> _What needs to be done_
Search the listing below for the word "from" and copy each line where it appears.

═══ The data

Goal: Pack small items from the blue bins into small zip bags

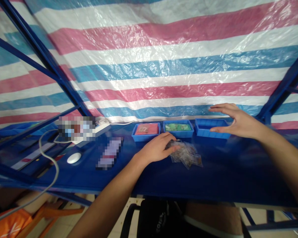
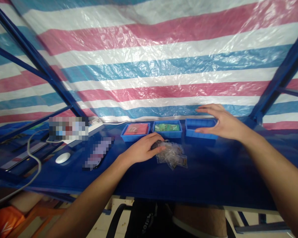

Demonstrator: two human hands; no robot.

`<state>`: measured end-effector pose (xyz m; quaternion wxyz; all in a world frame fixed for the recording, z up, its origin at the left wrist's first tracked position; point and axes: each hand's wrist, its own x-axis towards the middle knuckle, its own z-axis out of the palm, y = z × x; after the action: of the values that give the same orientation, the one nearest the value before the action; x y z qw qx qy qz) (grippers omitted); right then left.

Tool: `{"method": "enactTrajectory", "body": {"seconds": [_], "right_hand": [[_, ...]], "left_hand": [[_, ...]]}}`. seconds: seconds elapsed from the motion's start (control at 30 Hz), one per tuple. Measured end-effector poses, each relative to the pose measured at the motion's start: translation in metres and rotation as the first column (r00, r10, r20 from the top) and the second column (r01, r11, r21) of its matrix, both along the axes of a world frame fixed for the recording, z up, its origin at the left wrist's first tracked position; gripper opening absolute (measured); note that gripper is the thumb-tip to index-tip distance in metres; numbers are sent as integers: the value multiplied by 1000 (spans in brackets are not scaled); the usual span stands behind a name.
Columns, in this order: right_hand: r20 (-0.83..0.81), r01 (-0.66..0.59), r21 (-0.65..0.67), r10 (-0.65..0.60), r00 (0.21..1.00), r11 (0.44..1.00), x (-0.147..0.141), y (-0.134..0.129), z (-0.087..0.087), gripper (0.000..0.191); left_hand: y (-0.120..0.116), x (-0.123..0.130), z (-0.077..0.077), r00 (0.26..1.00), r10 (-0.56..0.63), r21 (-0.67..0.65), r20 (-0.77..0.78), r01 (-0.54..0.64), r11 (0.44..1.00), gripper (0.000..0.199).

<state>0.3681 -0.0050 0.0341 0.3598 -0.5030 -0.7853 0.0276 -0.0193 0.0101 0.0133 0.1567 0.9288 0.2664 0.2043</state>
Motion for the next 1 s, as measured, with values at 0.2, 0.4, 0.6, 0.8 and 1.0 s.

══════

> _Answer to this exercise_
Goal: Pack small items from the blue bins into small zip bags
Tool: `{"method": "enactTrajectory", "body": {"seconds": [_], "right_hand": [[_, ...]], "left_hand": [[_, ...]]}}`. seconds: seconds elapsed from the motion's start (control at 30 Hz), one per tuple. Measured end-effector poses, each relative to the pose measured at the motion's start: translation in metres and rotation as the first column (r00, r10, r20 from the top) and the second column (r01, r11, r21) of its matrix, both along the axes of a world frame fixed for the recording, z up, its origin at the left wrist's first tracked position; gripper opening absolute (measured); note that gripper is the thumb-tip to index-tip distance in metres; numbers are sent as integers: the value multiplied by 1000 (spans in brackets are not scaled); the usual span stands behind a name.

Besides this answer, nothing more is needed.